[Beowulf] A press release
Tim Cutts
tjrc at sanger.ac.uk
Thu Jul 3 07:31:53 PDT 2008
On 3 Jul 2008, at 2:38 pm, Prentice Bisbal wrote:
> Here's another reason to use tarballs: I have /usr/local shared to all
> my systems with with NFS.
Heh. Your view of local is different from mine. On my systems /usr/
local is local to the individual system. We do have NFS mounted
software of the kind you describe, but we stopped putting it in /usr/
local because users got confused thinking it was really local to the
machine. We now have a separate automounted /software directory for
all that stuff.
> With RPM, deb, or whatever, I'd have to use func or ssh and a shell
> script w/ a loop to install on all systems (assuming nightly 'yum
> update' cron job won't work in this case)

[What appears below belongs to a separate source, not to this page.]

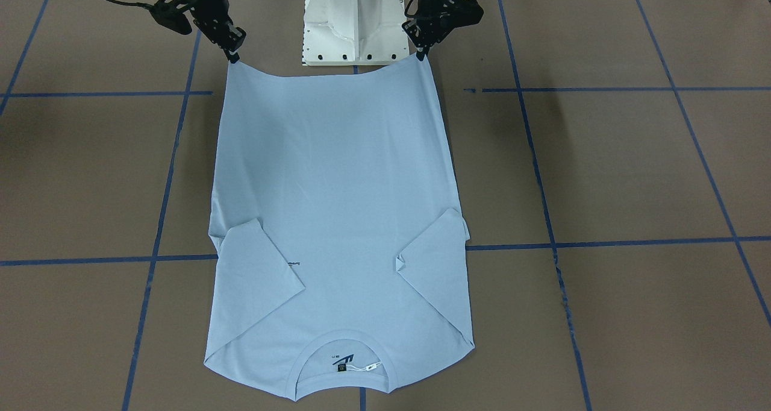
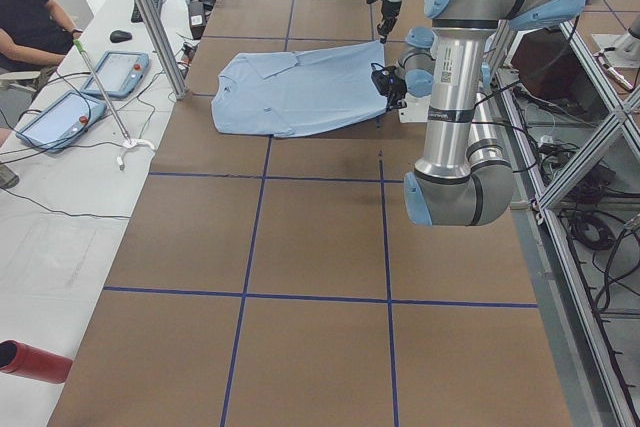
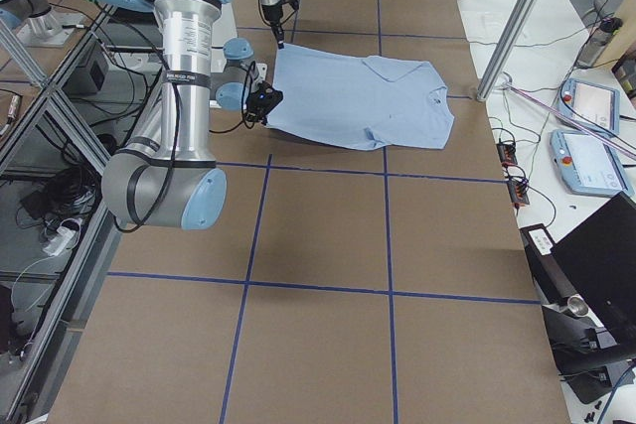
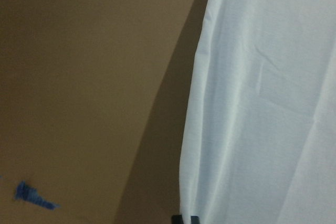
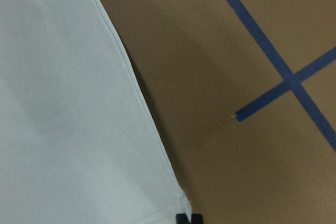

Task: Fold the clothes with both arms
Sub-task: 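Lift the hem with both grippers and fold it toward the collar, then release the hem at the collar and move the right gripper to the shirt's side edge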

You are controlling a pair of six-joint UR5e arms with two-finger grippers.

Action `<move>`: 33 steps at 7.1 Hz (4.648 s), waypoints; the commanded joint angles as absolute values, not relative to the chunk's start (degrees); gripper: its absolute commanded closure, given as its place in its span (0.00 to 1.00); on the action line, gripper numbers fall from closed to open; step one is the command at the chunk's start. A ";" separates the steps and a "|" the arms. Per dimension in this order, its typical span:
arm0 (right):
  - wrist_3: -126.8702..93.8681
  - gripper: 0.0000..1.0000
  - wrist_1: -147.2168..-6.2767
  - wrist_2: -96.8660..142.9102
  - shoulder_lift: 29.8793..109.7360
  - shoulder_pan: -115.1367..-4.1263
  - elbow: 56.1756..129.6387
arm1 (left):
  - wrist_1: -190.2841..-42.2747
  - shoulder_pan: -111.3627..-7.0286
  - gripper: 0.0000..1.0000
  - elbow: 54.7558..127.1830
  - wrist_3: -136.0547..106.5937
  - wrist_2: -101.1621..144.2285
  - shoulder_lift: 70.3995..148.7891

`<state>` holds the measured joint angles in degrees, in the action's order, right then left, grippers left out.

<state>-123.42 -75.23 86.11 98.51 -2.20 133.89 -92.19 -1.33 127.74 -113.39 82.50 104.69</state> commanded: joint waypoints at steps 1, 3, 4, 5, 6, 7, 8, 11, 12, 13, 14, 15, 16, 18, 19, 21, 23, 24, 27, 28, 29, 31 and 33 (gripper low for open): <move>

Well, you don't, actually. You can maintain a local repository of
your custom packages, and then use something like cfengine or puppet
to make sure everything is kept up to date. I need the cfengine stuff
anyway to keep various configuration files in sync, so extending it to
package management was a no-brainer.
>
> This is incredibly helpful with Python, Perl, R, and other languages
> which have additional modules or libraries. Installing additional
> modules can be very easy (CPAN module for perl, for example). These
> modules aren't included in RPM format (that I know of), and when you
> upgrade, perl or python, the RPMs clobber whatever modules you
> installed
> in /usr.
Yes, I agree, and that's what we do here /software/bin/perl is our
supported perl version. But you're not correct about the CPAN modules
being clobbered, at least on Debian. Debian's perl packages are
configured such that locally installed CPAN modules go into a
different tree from the package's own versions of the modules, so
yours don't get clobbered on upgrade. And if you really do insist on
changing a file which belongs to a package, you can still tell Debian
to leave it alone on package upgrade by marking it as diverted with
'dpkg-divert'.
The debian guys really did put a lot of thought into how dpkg works.
>
> Compiling Perl can be time consuming vs. just installing the RPM, but
> once installed, if I run '/usr/local/bin/perl -MCPAN -e shell' as
> root,
> I can install all the perl modules needed just once, and they won't be
> clobbered by an RPM update. In the end, this is much more efficient.
> And
> CPAN manages dependencies automatically, too.
I agree. In the case of perl, you're absolutely right.
>
> We use RT where I work, which requires a few Perl modules. On Friday,
> June 13 (Yes, Friday the 13! - it figures. ). I had to stop and
> restart
> our web server that provides RT. The perl packages had recently been
> updated. When apache restarted, it couldn't find the necessary perl
> modules, and RT wouldn't function. It took me HOURS to track the
> problem
> down to a couple missing perl modules.
*shrug* I use RT as well, but it's pre-packaged for Debian, so I just
use their version and don't have to worry about the dependencies.